WHAT THIS TASK INVOLVES =>
Going line by line through the listing below, count those with the string "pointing" and answer with the number alone.

★ ★ ★

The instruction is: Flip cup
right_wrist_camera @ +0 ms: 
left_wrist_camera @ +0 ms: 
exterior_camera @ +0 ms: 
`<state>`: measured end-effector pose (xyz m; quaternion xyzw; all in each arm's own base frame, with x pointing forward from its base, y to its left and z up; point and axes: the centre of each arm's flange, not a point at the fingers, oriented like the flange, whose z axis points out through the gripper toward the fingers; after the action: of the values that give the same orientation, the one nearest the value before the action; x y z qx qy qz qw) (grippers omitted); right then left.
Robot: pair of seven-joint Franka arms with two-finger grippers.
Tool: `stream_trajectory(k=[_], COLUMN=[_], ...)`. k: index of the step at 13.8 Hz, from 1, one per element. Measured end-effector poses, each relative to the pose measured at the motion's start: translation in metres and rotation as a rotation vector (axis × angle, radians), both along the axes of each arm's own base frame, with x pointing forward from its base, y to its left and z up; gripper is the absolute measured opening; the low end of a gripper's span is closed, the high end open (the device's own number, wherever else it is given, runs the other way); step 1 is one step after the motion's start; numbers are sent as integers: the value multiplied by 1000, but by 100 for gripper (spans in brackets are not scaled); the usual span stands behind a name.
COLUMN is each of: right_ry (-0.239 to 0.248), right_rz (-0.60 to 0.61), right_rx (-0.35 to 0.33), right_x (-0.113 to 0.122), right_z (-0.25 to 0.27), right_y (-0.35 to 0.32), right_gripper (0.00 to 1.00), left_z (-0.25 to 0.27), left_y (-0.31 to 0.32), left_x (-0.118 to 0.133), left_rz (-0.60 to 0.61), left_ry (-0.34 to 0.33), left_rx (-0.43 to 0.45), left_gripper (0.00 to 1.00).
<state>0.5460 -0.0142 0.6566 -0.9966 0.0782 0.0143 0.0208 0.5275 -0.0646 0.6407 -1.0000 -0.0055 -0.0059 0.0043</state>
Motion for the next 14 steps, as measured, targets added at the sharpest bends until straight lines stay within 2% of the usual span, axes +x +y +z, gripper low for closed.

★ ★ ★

RESULT =>
2